Specializes in Tele, Stepdown, Med/Surg, education.

You think she did ok. A new graduate should not be teaching anyone anything. It takes 2 years to feel comfortable in your own practice.

I've taught in several different programs over the years, and, in my experience it would be extremely unusual for anyone with less than several years of solid clinical experience to get a teaching job. While the students may have thought that a new-grad instructor was doing "OK," I would question whether students are in a position to adequately evaluate that (no criticism intended, just being objective).

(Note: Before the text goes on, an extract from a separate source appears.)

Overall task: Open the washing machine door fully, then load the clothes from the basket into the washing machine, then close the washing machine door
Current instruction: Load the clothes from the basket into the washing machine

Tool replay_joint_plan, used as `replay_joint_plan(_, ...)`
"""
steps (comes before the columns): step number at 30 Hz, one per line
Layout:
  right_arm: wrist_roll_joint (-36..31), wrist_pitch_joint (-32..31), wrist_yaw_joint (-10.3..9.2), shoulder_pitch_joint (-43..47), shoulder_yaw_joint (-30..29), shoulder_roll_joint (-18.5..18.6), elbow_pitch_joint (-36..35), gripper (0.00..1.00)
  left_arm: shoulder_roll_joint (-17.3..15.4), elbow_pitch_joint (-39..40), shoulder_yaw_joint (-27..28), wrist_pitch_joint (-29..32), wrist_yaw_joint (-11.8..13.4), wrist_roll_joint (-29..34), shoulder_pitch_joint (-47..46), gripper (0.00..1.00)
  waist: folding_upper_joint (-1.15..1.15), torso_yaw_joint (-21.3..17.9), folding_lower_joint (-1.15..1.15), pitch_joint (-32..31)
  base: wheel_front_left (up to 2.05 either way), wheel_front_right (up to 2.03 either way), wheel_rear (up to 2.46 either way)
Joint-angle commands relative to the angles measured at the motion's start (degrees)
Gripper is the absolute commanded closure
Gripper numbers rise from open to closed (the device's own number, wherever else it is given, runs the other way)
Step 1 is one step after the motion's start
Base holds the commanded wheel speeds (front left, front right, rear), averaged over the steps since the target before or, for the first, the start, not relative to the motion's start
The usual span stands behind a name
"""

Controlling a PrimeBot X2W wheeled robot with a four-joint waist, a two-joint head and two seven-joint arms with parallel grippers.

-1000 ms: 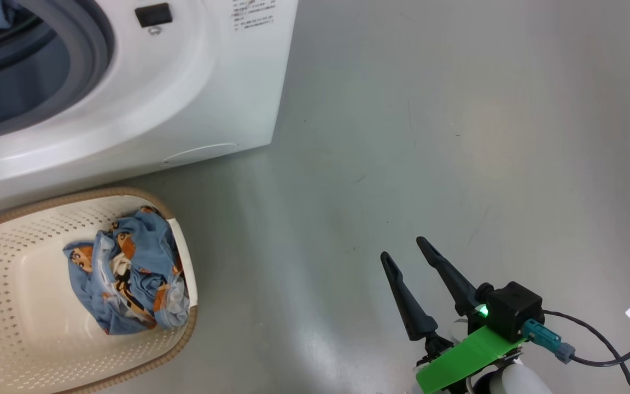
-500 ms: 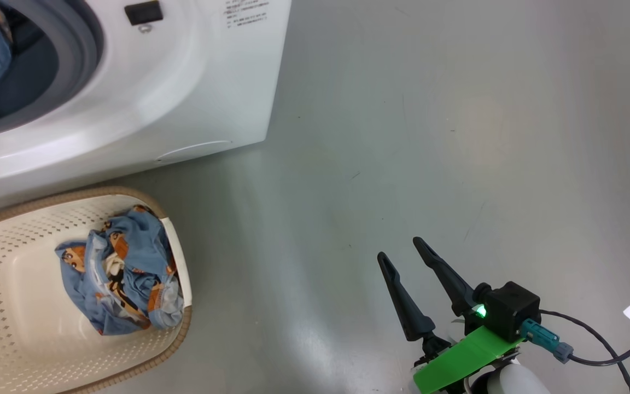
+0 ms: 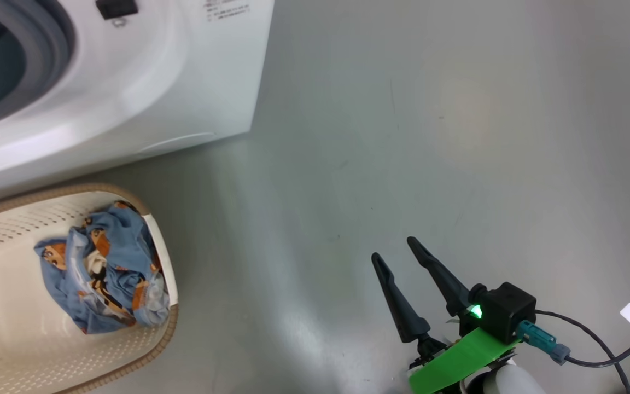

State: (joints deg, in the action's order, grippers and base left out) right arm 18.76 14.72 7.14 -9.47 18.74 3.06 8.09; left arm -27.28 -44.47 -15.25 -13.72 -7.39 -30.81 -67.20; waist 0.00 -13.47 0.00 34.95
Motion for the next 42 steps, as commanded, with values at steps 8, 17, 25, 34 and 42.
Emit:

As noted, clinical and adjunct faculty (anyone who isn't a permanent, full-time faculty member) usually get paid a salary based on the number of credit hours or contact hours in a course. That means that, if you're teaching a clinical course of two eight hour clinical days a week, you are getting paid for those 16 hours (only). When considering the hourly rate, remember that you're not getting paid anything for the extra time one spends preparing for class or clinical, traveling for clinical, grading assignments, meetings, etc. Until you're actually doing it, it's hard to really "get" how much extra time is involved. If you average the salary out over the actual number of hours you end up putting in, it usually works out to something pretty darmed low per hour.

But teaching does have other rewards, as well. Best wishes!